## ASSIGNED TASK
Sort through the entries below and pull out lines containing the word "picture".
───── TASK INPUT ─────
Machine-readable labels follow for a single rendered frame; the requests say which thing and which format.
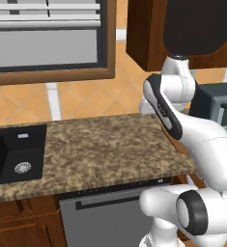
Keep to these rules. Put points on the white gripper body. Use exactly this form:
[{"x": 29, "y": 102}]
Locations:
[{"x": 146, "y": 106}]

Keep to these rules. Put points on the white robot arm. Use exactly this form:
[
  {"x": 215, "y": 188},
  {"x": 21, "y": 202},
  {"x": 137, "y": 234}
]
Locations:
[{"x": 211, "y": 151}]

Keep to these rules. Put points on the dark grey microwave oven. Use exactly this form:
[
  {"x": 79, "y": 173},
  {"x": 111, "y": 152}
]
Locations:
[{"x": 211, "y": 103}]

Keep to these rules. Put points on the dark panelled cupboard door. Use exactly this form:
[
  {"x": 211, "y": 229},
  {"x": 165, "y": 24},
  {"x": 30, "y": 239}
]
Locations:
[{"x": 198, "y": 25}]

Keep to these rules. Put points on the wooden framed window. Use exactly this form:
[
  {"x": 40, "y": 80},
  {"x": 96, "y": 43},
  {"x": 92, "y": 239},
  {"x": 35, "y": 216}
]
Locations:
[{"x": 53, "y": 75}]

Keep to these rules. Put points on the grey dishwasher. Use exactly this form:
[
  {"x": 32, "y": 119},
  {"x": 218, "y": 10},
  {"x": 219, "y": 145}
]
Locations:
[{"x": 102, "y": 225}]

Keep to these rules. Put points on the black sink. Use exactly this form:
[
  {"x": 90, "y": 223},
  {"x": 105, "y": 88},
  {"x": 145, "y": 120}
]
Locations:
[{"x": 18, "y": 154}]

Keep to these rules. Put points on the white window blinds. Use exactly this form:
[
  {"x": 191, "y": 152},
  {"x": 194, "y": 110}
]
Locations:
[{"x": 37, "y": 14}]

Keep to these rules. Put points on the brown base cupboard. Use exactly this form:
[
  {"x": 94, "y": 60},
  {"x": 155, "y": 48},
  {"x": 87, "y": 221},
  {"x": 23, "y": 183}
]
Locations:
[{"x": 24, "y": 225}]

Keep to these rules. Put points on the brown wall cupboard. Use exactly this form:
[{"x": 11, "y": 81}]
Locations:
[{"x": 137, "y": 32}]

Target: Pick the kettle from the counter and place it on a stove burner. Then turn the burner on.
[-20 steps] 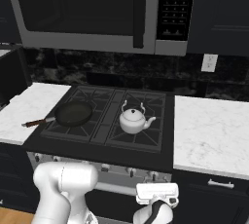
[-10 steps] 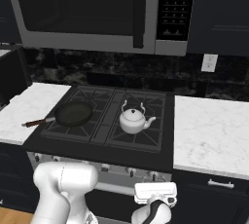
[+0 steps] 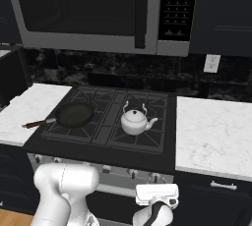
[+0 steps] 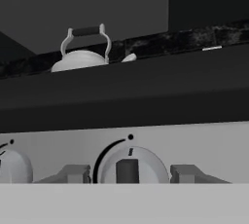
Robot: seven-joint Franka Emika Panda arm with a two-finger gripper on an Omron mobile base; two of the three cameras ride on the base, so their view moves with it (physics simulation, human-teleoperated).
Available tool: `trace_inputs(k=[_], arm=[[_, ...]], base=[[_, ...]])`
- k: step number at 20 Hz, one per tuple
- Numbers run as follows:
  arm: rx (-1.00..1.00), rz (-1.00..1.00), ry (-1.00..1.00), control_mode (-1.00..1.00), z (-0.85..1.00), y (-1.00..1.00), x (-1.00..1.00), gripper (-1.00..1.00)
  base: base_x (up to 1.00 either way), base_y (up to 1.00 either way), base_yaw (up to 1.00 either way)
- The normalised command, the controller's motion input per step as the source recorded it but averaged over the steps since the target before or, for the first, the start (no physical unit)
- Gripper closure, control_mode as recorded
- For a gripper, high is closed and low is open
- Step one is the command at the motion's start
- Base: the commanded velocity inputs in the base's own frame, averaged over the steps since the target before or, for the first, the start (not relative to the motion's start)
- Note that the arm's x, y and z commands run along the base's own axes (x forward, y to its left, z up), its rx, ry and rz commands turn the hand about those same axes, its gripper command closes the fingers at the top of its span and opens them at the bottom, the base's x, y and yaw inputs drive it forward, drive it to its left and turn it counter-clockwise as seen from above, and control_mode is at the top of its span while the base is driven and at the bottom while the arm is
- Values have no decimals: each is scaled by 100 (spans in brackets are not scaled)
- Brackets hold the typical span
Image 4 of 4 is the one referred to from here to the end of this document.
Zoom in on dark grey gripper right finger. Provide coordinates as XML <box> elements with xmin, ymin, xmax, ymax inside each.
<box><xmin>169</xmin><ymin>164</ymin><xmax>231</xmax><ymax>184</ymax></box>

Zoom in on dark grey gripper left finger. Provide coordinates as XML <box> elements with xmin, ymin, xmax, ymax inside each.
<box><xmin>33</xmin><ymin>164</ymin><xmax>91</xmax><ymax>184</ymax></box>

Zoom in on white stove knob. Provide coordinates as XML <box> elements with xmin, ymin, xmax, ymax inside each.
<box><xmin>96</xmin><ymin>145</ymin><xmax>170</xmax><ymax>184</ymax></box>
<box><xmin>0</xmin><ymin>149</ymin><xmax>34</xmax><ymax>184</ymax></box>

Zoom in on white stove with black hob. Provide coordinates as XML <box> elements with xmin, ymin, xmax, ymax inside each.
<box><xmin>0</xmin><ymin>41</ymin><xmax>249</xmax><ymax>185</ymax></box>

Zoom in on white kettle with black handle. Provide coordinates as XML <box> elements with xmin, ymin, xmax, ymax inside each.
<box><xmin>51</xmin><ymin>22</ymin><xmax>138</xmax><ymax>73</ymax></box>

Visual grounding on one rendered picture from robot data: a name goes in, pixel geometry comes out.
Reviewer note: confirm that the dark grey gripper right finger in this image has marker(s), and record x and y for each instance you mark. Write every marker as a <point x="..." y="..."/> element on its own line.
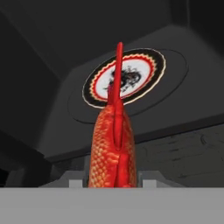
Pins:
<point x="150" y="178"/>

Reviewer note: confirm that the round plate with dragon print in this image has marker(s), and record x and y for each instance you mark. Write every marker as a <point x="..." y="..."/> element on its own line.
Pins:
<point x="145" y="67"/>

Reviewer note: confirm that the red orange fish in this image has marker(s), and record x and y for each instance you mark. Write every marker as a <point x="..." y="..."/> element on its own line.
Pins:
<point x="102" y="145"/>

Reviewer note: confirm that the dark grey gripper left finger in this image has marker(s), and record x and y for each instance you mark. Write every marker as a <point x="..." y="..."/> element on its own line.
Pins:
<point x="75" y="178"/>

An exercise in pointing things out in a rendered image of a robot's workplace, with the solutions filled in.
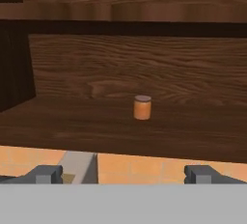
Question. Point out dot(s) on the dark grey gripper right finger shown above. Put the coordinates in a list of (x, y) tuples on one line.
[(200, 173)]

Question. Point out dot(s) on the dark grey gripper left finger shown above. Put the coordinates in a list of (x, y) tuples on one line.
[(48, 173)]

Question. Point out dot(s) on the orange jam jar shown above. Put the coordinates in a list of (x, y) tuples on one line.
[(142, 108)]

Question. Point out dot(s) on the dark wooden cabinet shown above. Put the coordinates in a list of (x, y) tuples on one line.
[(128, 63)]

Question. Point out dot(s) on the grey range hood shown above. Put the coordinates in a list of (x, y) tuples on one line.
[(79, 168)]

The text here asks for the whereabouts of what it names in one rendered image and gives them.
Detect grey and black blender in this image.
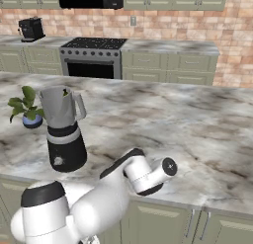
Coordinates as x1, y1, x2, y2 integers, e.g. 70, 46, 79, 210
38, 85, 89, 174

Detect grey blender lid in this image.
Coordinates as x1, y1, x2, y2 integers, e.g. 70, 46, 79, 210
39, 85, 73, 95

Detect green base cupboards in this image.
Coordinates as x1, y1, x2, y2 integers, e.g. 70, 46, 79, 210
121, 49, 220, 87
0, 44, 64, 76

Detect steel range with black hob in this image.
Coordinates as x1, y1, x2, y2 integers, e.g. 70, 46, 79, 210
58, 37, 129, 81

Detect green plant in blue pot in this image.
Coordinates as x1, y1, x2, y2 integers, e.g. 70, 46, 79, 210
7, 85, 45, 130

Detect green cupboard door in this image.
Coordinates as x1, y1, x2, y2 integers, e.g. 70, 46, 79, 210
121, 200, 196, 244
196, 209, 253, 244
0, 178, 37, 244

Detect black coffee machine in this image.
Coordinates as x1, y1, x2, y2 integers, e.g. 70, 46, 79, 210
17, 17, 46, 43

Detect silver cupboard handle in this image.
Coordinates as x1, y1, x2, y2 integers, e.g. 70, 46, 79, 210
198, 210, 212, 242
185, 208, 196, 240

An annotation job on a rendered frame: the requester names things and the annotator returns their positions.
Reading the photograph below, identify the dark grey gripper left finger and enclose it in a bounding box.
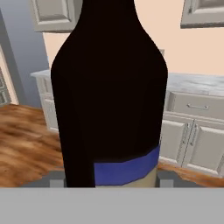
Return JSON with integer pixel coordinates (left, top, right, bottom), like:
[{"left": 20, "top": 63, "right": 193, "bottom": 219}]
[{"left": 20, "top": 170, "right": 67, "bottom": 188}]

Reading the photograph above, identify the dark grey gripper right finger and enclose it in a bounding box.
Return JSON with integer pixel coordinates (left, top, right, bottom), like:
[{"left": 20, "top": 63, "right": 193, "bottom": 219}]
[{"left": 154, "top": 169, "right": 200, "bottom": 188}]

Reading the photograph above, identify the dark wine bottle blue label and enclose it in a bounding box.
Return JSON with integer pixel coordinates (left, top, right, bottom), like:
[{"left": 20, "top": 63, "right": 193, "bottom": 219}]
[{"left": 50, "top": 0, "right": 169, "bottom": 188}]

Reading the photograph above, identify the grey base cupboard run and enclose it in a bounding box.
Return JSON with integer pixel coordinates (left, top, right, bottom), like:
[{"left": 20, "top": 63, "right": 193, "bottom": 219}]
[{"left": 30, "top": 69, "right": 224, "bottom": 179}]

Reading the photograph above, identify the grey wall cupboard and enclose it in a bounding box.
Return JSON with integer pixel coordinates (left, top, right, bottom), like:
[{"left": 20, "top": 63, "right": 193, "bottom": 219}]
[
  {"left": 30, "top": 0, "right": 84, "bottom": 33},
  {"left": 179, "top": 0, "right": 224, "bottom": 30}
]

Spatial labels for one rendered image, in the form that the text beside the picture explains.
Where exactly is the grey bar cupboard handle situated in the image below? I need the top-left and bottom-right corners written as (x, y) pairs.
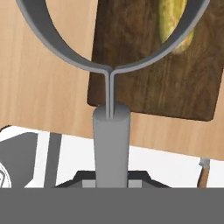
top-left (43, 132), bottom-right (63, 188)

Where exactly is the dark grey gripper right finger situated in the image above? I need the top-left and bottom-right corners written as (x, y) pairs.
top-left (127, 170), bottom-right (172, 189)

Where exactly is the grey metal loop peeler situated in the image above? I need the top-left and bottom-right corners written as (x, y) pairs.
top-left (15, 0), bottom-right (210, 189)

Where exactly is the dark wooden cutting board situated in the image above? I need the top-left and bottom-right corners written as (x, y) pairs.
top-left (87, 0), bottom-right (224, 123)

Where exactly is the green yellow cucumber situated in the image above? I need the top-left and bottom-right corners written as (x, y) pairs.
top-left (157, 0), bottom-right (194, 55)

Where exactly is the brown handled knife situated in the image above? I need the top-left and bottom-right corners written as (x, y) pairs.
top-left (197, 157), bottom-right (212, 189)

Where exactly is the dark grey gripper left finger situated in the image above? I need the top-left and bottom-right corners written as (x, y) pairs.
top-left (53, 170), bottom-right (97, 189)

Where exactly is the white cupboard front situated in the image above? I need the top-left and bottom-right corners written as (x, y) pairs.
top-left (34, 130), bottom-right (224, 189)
─────
## TASK OUTPUT
Visual grounding on one rendered picture from robot data: a name goes in, pixel geometry comes out.
Spatial labels for one rendered image, in the form that the text beside the picture explains.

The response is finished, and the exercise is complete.